== What you should do ==
Any picture in the data below gets skipped; print all the rest exactly.

== Input records ==
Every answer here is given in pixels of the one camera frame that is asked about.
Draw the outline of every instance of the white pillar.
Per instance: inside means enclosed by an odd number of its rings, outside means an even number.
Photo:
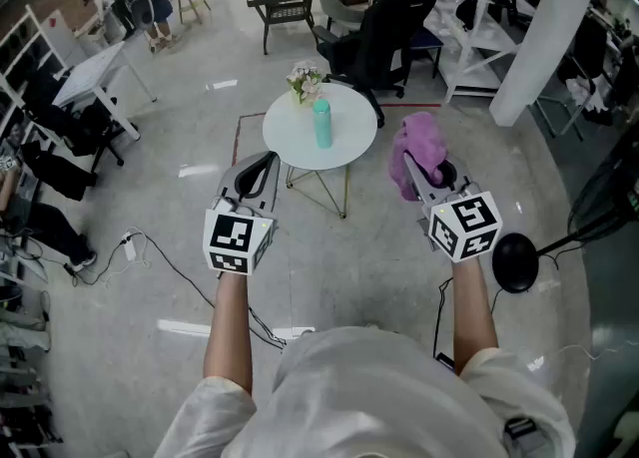
[[[590,0],[541,0],[515,60],[490,104],[499,126],[512,126],[557,69]]]

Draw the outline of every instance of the pink cloth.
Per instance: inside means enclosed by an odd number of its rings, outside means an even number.
[[[435,120],[427,112],[411,114],[403,119],[392,141],[388,162],[388,173],[399,187],[401,196],[407,201],[417,201],[407,177],[404,152],[409,152],[435,183],[441,183],[442,174],[437,166],[446,159],[448,151]]]

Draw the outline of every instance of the black round lamp base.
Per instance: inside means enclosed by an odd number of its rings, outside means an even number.
[[[537,278],[537,249],[526,236],[511,232],[503,236],[492,252],[492,271],[505,291],[521,293]]]

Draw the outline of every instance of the black stand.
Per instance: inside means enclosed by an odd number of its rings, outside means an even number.
[[[492,254],[492,270],[499,285],[509,293],[521,293],[534,283],[539,272],[539,257],[556,250],[571,241],[582,239],[604,224],[618,219],[619,212],[610,212],[595,219],[581,229],[537,250],[523,234],[511,232],[503,236]]]

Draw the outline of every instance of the red floor marking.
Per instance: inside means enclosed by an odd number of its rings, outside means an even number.
[[[436,108],[436,107],[441,107],[441,104],[439,103],[382,103],[380,106],[381,107],[408,107],[408,108],[418,108],[418,107]],[[240,144],[240,129],[242,128],[242,119],[257,118],[265,114],[266,112],[258,112],[256,114],[246,114],[245,116],[238,117],[238,127],[236,128],[236,139],[233,144],[233,160],[231,163],[232,166],[234,166],[238,162],[238,145]]]

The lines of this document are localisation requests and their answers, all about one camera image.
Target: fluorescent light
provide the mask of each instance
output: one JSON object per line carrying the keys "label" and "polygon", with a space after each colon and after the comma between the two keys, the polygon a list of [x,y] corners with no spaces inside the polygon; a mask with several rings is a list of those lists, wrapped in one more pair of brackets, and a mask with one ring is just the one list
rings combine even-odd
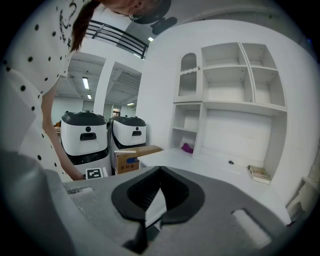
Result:
{"label": "fluorescent light", "polygon": [[82,77],[82,82],[84,84],[84,88],[89,89],[88,78]]}

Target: small box
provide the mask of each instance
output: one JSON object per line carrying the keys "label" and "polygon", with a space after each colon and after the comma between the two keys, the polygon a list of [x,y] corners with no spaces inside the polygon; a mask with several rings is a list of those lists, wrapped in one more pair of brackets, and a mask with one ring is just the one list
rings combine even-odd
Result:
{"label": "small box", "polygon": [[160,151],[162,151],[162,149],[156,145],[116,150],[114,152],[115,174],[124,174],[138,170],[138,157],[150,155]]}

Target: polka dot shirt
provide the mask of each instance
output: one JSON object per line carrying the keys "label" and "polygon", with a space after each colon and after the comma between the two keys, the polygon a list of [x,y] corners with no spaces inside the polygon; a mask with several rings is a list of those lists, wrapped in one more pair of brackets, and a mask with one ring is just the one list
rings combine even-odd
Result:
{"label": "polka dot shirt", "polygon": [[6,125],[1,145],[37,160],[72,181],[62,169],[53,144],[42,129],[42,96],[66,76],[72,28],[82,7],[90,0],[51,0],[40,6],[17,32],[0,69],[1,109]]}

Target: ceiling
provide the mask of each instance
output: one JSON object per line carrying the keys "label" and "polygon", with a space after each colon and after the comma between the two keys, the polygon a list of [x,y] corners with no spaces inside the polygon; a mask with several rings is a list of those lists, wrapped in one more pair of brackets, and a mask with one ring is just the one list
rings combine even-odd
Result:
{"label": "ceiling", "polygon": [[[318,59],[309,39],[274,0],[166,0],[166,2],[170,2],[170,8],[158,22],[140,24],[138,20],[129,23],[125,31],[148,43],[149,37],[155,39],[159,35],[158,27],[166,30],[189,22],[213,19],[244,21],[283,34],[303,47],[316,60]],[[169,19],[176,19],[176,23],[171,24]]]}
{"label": "ceiling", "polygon": [[[97,86],[105,59],[82,52],[76,52],[70,60],[67,77],[61,77],[57,86],[57,97],[95,100]],[[82,78],[88,78],[86,89]],[[137,103],[141,74],[120,63],[115,63],[108,83],[105,103],[125,105]]]}

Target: white desk
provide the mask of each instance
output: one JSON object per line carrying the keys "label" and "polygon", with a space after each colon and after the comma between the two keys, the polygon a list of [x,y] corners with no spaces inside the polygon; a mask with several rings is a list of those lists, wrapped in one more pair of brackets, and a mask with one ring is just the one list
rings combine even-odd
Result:
{"label": "white desk", "polygon": [[[248,169],[245,167],[231,165],[228,161],[220,158],[212,158],[210,162],[197,160],[192,158],[191,154],[184,152],[180,148],[167,149],[158,153],[140,156],[138,160],[140,161],[141,168],[150,166],[172,167],[232,184],[268,208],[285,225],[291,223],[286,207],[279,199],[272,185],[253,181]],[[148,209],[146,213],[147,223],[156,220],[156,217],[152,215],[156,214],[158,209],[165,208],[166,206],[163,204],[163,199],[152,202],[150,206],[152,209]]]}

== Exercise result ==
Every answer here is given in pixels of the one camera frame that is asked about.
Draw the outline of every instance of the white pillar.
Per instance: inside means enclosed by an odd number of its rings, outside means an even number.
Photo:
[[[590,0],[541,0],[515,60],[490,104],[499,126],[512,126],[557,69]]]

Draw the outline of every instance of the pink cloth.
Per instance: inside means enclosed by an odd number of its rings, outside means an even number.
[[[435,120],[427,112],[411,114],[403,119],[392,141],[388,162],[388,173],[399,187],[401,196],[407,201],[417,201],[407,177],[404,152],[409,152],[435,183],[441,183],[442,174],[437,166],[446,159],[448,151]]]

Draw the outline of every instance of the black round lamp base.
Per instance: inside means enclosed by an odd number of its rings, outside means an even number.
[[[537,278],[537,249],[526,236],[511,232],[503,236],[492,252],[492,271],[505,291],[521,293]]]

Draw the outline of every instance of the black stand.
Per instance: inside means enclosed by an odd number of its rings, outside means an even number.
[[[492,254],[492,270],[499,285],[509,293],[521,293],[534,283],[539,272],[539,257],[556,250],[571,241],[582,239],[604,224],[618,219],[619,212],[610,212],[595,219],[581,229],[537,250],[523,234],[511,232],[503,236]]]

Draw the outline of every instance of the red floor marking.
Per instance: inside means enclosed by an odd number of its rings, outside means an even number.
[[[436,108],[436,107],[441,107],[441,104],[439,103],[382,103],[380,106],[381,107],[408,107],[408,108],[418,108],[418,107]],[[240,144],[240,129],[242,128],[242,119],[257,118],[265,114],[266,112],[258,112],[256,114],[246,114],[245,116],[238,117],[238,127],[236,128],[236,139],[233,144],[233,160],[231,163],[232,166],[234,166],[238,162],[238,145]]]

The lines of this document are localisation requests and their answers, all about one camera image.
Target: fluorescent light
provide the mask of each instance
output: one JSON object per line carrying the keys "label" and "polygon", with a space after each colon and after the comma between the two keys, the polygon a list of [x,y] corners with no spaces inside the polygon; a mask with several rings is a list of those lists, wrapped in one more pair of brackets, and a mask with one ring is just the one list
rings combine even-odd
Result:
{"label": "fluorescent light", "polygon": [[82,77],[82,82],[84,84],[84,88],[89,89],[88,78]]}

Target: small box
provide the mask of each instance
output: one JSON object per line carrying the keys "label" and "polygon", with a space after each colon and after the comma between the two keys, the polygon a list of [x,y] corners with no spaces inside the polygon; a mask with several rings is a list of those lists, wrapped in one more pair of brackets, and a mask with one ring is just the one list
rings combine even-odd
Result:
{"label": "small box", "polygon": [[160,151],[162,151],[162,149],[156,145],[116,150],[114,152],[115,174],[124,174],[138,170],[138,157],[150,155]]}

Target: polka dot shirt
provide the mask of each instance
output: one JSON object per line carrying the keys "label" and "polygon", with a space after each colon and after the comma between the two keys, the polygon a list of [x,y] corners with no spaces inside the polygon; a mask with several rings is a list of those lists, wrapped in one more pair of brackets, and a mask with one ring is just the one list
rings combine even-odd
Result:
{"label": "polka dot shirt", "polygon": [[6,125],[1,145],[37,160],[72,181],[62,169],[53,144],[42,129],[42,96],[66,76],[72,28],[82,7],[90,0],[51,0],[40,6],[17,32],[0,69],[1,109]]}

Target: ceiling
provide the mask of each instance
output: one JSON object per line carrying the keys "label" and "polygon", with a space after each colon and after the comma between the two keys, the polygon a list of [x,y] corners with no spaces inside the polygon; a mask with several rings is a list of those lists, wrapped in one more pair of brackets, and a mask with one ring is just the one list
rings combine even-odd
Result:
{"label": "ceiling", "polygon": [[[318,59],[309,39],[274,0],[166,0],[166,2],[170,2],[170,8],[158,22],[140,24],[138,20],[129,23],[125,31],[148,43],[149,37],[155,39],[159,35],[158,27],[166,30],[189,22],[213,19],[244,21],[283,34],[303,47],[316,60]],[[169,19],[176,19],[176,23],[171,24]]]}
{"label": "ceiling", "polygon": [[[97,86],[105,59],[82,52],[76,52],[70,60],[67,77],[61,77],[57,86],[57,97],[95,100]],[[82,78],[88,78],[86,89]],[[137,103],[141,74],[120,63],[115,63],[108,83],[105,103],[125,105]]]}

Target: white desk
provide the mask of each instance
output: one JSON object per line carrying the keys "label" and "polygon", with a space after each colon and after the comma between the two keys, the polygon a list of [x,y] corners with no spaces inside the polygon; a mask with several rings is a list of those lists, wrapped in one more pair of brackets, and a mask with one ring is just the one list
rings combine even-odd
Result:
{"label": "white desk", "polygon": [[[248,169],[245,167],[231,165],[228,161],[220,158],[212,158],[210,162],[197,160],[192,158],[191,154],[184,152],[180,148],[167,149],[158,153],[140,156],[138,160],[140,161],[141,168],[150,166],[172,167],[232,184],[268,208],[285,225],[291,223],[286,207],[279,199],[272,185],[253,181]],[[148,209],[146,213],[147,223],[156,220],[156,217],[152,215],[156,214],[158,209],[165,208],[166,206],[163,204],[163,199],[152,202],[150,206],[152,209]]]}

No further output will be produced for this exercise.